Required work » From first line to last, transcribe the listing exactly and skip any image.

■ ■ ■

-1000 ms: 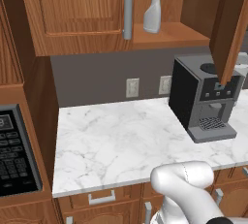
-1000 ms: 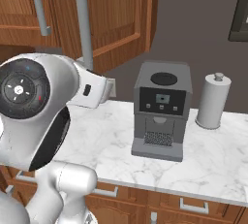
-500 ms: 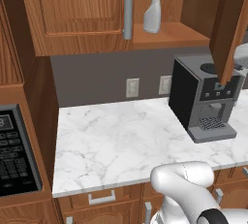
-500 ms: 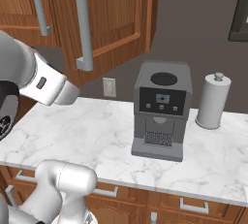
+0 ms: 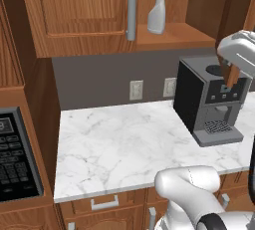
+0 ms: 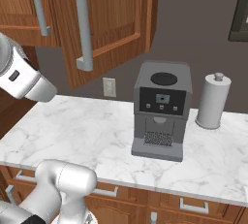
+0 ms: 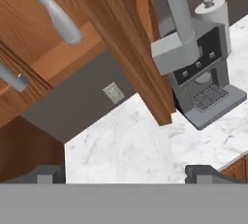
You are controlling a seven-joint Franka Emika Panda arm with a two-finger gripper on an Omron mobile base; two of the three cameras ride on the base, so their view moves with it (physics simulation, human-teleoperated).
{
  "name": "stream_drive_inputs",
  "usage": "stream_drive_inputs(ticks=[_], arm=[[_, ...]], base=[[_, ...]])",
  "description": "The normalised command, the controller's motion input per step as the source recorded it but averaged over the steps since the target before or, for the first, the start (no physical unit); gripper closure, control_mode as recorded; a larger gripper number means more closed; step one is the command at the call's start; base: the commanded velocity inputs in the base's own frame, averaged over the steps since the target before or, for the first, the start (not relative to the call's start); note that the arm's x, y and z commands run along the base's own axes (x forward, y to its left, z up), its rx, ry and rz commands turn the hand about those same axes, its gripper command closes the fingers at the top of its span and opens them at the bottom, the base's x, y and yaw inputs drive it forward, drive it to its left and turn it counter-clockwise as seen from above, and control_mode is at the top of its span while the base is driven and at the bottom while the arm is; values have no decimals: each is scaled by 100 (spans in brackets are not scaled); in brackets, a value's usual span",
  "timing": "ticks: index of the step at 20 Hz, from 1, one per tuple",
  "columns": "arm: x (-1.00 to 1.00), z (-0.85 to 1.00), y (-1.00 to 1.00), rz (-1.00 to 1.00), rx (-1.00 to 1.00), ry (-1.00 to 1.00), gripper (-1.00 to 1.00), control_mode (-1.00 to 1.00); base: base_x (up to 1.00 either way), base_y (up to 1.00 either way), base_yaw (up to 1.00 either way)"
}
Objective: Open the cabinet. Pick the spray and place it next to the sink. Then close the cabinet.
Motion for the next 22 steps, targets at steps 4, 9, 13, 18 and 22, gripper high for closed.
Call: stream_drive_inputs(ticks=[4,9,13,18,22], arm=[[48,-11,29,-24,7,-5,-100,-100],[51,-7,14,-18,10,-10,-100,-100],[49,-12,0,-7,12,-14,-100,-100],[53,-15,0,-11,4,-23,-100,-100],[47,-12,0,-18,0,-29,-100,-100]], base=[[0,0,0],[0,0,0],[0,0,0],[0,0,0],[0,0,0]])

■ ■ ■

Result below »
-1000 ms: 
-1000 ms: 
-500 ms: 
-500 ms: 
+0 ms: 
+0 ms: 
+0 ms: 
You are controlling a seven-joint Franka Emika Panda arm with a two-finger gripper on an Omron mobile base; two of the three cameras ride on the base, so their view moves with it (physics simulation, human-teleoperated).
{
  "name": "stream_drive_inputs",
  "usage": "stream_drive_inputs(ticks=[_], arm=[[_, ...]], base=[[_, ...]])",
  "description": "The normalised command, the controller's motion input per step as the source recorded it but averaged over the steps since the target before or, for the first, the start (no physical unit); gripper closure, control_mode as recorded; a larger gripper number means more closed; step one is the command at the call's start; base: the commanded velocity inputs in the base's own frame, averaged over the steps since the target before or, for the first, the start (not relative to the call's start); note that the arm's x, y and z commands run along the base's own axes (x forward, y to its left, z up), its rx, ry and rz commands turn the hand about those same axes, its gripper command closes the fingers at the top of its span and opens them at the bottom, the base's x, y and yaw inputs drive it forward, drive it to its left and turn it counter-clockwise as seen from above, and control_mode is at the top of its span while the base is driven and at the bottom while the arm is; values have no decimals: each is scaled by 100 (spans in brackets are not scaled); in brackets, a value's usual span",
  "timing": "ticks: index of the step at 20 Hz, from 1, one per tuple",
  "columns": "arm: x (-1.00 to 1.00), z (-0.85 to 1.00), y (-1.00 to 1.00), rz (-1.00 to 1.00), rx (-1.00 to 1.00), ry (-1.00 to 1.00), gripper (-1.00 to 1.00), control_mode (-1.00 to 1.00); base: base_x (up to 1.00 either way), base_y (up to 1.00 either way), base_yaw (up to 1.00 either way)"
}
Objective: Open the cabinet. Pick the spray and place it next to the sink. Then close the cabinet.
Motion for the next 22 steps, targets at steps 4, 9, 13, 18 and 22, gripper high for closed.
Call: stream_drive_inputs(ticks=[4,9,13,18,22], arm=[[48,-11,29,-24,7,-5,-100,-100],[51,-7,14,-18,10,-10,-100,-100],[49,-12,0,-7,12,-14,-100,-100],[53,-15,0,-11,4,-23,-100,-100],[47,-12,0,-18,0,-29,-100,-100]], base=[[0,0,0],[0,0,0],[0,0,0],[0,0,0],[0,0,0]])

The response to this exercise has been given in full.